- [Work request] From the first line to the last, return the material exactly.

- [Provided data]
_____

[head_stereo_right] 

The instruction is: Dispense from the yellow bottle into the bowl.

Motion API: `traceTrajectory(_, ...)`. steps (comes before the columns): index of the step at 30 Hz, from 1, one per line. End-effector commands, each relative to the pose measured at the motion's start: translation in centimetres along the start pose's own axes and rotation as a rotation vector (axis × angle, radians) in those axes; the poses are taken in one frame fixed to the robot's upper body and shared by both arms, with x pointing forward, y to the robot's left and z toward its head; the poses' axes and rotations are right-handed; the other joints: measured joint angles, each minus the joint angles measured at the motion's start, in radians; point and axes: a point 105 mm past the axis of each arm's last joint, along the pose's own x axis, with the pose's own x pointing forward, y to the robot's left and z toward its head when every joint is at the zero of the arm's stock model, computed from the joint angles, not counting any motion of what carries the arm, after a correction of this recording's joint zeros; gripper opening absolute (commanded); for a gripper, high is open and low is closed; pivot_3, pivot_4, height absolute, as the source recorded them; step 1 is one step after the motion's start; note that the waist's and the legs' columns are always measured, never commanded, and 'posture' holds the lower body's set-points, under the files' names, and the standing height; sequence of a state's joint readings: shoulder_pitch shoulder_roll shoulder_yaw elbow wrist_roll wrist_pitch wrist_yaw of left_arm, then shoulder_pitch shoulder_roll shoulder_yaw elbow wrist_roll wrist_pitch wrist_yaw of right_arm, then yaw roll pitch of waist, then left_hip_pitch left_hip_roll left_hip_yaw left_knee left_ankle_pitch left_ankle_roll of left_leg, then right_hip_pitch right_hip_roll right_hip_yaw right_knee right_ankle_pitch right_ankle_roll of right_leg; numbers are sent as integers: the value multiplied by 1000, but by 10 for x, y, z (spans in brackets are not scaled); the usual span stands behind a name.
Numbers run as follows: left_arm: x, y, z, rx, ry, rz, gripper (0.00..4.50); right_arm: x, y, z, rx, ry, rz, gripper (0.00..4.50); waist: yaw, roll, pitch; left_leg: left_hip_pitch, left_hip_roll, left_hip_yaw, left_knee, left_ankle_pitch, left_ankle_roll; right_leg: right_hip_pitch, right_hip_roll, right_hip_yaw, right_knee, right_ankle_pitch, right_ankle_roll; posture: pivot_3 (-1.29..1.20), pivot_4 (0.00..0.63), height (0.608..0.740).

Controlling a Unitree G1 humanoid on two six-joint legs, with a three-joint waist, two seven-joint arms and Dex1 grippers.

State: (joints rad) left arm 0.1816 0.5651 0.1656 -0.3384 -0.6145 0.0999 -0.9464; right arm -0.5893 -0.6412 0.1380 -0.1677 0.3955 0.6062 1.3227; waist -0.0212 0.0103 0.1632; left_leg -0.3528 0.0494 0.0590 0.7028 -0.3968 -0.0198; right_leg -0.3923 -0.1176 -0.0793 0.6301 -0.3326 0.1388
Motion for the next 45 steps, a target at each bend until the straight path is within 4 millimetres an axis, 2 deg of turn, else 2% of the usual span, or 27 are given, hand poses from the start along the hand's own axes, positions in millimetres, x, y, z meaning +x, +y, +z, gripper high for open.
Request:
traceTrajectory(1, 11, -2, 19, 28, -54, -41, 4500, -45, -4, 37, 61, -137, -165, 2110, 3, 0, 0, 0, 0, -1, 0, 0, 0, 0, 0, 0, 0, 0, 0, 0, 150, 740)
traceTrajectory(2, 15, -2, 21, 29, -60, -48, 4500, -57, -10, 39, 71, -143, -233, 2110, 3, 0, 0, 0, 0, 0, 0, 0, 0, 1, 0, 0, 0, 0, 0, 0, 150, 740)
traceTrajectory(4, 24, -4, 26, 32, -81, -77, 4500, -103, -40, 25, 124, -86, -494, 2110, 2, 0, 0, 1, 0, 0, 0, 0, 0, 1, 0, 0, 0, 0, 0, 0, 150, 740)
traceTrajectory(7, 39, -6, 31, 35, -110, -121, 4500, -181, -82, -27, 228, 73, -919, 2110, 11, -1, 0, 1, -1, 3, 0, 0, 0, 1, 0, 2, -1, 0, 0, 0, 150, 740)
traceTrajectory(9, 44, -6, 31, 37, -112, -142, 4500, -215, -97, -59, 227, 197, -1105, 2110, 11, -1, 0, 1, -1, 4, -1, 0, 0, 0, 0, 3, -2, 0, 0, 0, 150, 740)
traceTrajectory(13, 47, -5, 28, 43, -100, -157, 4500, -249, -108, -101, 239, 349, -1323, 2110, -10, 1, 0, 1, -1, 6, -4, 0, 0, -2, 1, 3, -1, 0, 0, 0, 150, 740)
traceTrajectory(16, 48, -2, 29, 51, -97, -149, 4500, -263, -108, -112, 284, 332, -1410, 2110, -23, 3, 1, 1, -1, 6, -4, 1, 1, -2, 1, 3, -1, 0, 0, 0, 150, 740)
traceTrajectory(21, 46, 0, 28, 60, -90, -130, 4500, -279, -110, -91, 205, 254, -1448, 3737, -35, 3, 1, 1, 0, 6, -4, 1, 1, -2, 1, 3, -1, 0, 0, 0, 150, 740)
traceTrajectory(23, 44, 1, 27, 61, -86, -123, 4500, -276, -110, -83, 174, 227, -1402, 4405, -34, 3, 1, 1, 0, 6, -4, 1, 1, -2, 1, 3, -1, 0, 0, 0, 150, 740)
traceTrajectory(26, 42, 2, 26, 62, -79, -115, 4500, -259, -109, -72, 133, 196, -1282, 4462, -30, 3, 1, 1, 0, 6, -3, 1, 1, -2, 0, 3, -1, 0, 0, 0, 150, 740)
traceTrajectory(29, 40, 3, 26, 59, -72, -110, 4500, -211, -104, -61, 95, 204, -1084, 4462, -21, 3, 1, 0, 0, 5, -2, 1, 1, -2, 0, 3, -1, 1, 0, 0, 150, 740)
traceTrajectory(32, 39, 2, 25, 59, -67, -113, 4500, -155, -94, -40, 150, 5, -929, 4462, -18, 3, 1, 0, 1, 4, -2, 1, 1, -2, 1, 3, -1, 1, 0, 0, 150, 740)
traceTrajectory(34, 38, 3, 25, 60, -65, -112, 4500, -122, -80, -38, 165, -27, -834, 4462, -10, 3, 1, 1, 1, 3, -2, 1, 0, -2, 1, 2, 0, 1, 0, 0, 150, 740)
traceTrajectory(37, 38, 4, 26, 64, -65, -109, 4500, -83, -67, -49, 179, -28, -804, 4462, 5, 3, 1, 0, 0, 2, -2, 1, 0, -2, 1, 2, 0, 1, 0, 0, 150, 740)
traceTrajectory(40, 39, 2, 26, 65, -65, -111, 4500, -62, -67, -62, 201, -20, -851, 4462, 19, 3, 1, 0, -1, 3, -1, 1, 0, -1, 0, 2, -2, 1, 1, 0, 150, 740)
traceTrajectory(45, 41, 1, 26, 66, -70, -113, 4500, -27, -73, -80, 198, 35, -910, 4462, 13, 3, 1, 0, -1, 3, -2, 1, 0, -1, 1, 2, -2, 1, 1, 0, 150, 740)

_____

- [Exercise result]
[head_stereo_right] 

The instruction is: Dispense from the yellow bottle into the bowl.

Motion API: `traceTrajectory(_, ...)`. steps (comes before the columns): index of the step at 30 Hz, from 1, one per line. End-effector commands, each relative to the pose measured at the motion's start: translation in centimetres along the start pose's own axes and rotation as a rotation vector (axis × angle, radians) in those axes; the poses are taken in one frame fixed to the robot's upper body and shared by both arms, with x pointing forward, y to the robot's left and z toward its head; the poses' axes and rotations are right-handed; the other joints: measured joint angles, each minus the joint angles measured at the motion's start, in radians; point and axes: a point 105 mm past the axis of each arm's last joint, along the pose's own x axis, with the pose's own x pointing forward, y to the robot's left and z toward its head when every joint is at the zero of the arm's stock model, computed from the joint angles, not counting any motion of what carries the arm, after a correction of this recording's joint zeros; gripper opening absolute (commanded); for a gripper, high is open and low is closed; pivot_3, pivot_4, height absolute, as the source recorded them; step 1 is one step after the motion's start; note that the waist's and the legs' columns are always measured, never commanded, and 'posture' holds the lower body's set-points, under the files' names, and the standing height; sequence of a state's joint readings: shoulder_pitch shoulder_roll shoulder_yaw elbow wrist_roll wrist_pitch wrist_yaw of left_arm, then shoulder_pitch shoulder_roll shoulder_yaw elbow wrist_roll wrist_pitch wrist_yaw of right_arm, then yaw roll pitch of waist, then left_hip_pitch left_hip_roll left_hip_yaw left_knee left_ankle_pitch left_ankle_roll of left_leg, then right_hip_pitch right_hip_roll right_hip_yaw right_knee right_ankle_pitch right_ankle_roll of right_leg; numbers are sent as integers: the value multiplied by 1000, but by 10 for x, y, z (spans in brackets are not scaled); the usual span stands behind a name.
Numbers run as follows: left_arm: x, y, z, rx, ry, rz, gripper (0.00..4.50); right_arm: x, y, z, rx, ry, rz, gripper (0.00..4.50); waist: yaw, roll, pitch; left_leg: left_hip_pitch, left_hip_roll, left_hip_yaw, left_knee, left_ankle_pitch, left_ankle_roll; right_leg: right_hip_pitch, right_hip_roll, right_hip_yaw, right_knee, right_ankle_pitch, right_ankle_roll; posture: pivot_3 (-1.29..1.20), pivot_4 (0.00..0.63), height (0.608..0.740).

Controlling a Unitree G1 humanoid on two six-joint legs, with a three-joint waist, two seven-joint arms and Dex1 grippers.

State: (joints rad) left arm 0.1816 0.5651 0.1656 -0.3384 -0.6145 0.0999 -0.9464; right arm -0.5893 -0.6412 0.1380 -0.1677 0.3955 0.6062 1.3227; waist -0.0212 0.0103 0.1632; left_leg -0.3528 0.0494 0.0590 0.7028 -0.3968 -0.0198; right_leg -0.3923 -0.1176 -0.0793 0.6301 -0.3326 0.1388
Motion for the next 45 steps, a target at each bend until the straight path is within 4 millimetres an axis, 2 deg of turn, else 2% of the usual span, or 27 are given, hand poses from the start along the hand's own axes, positions in millimetres, x, y, z meaning +x, +y, +z, gripper high for open.
Request:
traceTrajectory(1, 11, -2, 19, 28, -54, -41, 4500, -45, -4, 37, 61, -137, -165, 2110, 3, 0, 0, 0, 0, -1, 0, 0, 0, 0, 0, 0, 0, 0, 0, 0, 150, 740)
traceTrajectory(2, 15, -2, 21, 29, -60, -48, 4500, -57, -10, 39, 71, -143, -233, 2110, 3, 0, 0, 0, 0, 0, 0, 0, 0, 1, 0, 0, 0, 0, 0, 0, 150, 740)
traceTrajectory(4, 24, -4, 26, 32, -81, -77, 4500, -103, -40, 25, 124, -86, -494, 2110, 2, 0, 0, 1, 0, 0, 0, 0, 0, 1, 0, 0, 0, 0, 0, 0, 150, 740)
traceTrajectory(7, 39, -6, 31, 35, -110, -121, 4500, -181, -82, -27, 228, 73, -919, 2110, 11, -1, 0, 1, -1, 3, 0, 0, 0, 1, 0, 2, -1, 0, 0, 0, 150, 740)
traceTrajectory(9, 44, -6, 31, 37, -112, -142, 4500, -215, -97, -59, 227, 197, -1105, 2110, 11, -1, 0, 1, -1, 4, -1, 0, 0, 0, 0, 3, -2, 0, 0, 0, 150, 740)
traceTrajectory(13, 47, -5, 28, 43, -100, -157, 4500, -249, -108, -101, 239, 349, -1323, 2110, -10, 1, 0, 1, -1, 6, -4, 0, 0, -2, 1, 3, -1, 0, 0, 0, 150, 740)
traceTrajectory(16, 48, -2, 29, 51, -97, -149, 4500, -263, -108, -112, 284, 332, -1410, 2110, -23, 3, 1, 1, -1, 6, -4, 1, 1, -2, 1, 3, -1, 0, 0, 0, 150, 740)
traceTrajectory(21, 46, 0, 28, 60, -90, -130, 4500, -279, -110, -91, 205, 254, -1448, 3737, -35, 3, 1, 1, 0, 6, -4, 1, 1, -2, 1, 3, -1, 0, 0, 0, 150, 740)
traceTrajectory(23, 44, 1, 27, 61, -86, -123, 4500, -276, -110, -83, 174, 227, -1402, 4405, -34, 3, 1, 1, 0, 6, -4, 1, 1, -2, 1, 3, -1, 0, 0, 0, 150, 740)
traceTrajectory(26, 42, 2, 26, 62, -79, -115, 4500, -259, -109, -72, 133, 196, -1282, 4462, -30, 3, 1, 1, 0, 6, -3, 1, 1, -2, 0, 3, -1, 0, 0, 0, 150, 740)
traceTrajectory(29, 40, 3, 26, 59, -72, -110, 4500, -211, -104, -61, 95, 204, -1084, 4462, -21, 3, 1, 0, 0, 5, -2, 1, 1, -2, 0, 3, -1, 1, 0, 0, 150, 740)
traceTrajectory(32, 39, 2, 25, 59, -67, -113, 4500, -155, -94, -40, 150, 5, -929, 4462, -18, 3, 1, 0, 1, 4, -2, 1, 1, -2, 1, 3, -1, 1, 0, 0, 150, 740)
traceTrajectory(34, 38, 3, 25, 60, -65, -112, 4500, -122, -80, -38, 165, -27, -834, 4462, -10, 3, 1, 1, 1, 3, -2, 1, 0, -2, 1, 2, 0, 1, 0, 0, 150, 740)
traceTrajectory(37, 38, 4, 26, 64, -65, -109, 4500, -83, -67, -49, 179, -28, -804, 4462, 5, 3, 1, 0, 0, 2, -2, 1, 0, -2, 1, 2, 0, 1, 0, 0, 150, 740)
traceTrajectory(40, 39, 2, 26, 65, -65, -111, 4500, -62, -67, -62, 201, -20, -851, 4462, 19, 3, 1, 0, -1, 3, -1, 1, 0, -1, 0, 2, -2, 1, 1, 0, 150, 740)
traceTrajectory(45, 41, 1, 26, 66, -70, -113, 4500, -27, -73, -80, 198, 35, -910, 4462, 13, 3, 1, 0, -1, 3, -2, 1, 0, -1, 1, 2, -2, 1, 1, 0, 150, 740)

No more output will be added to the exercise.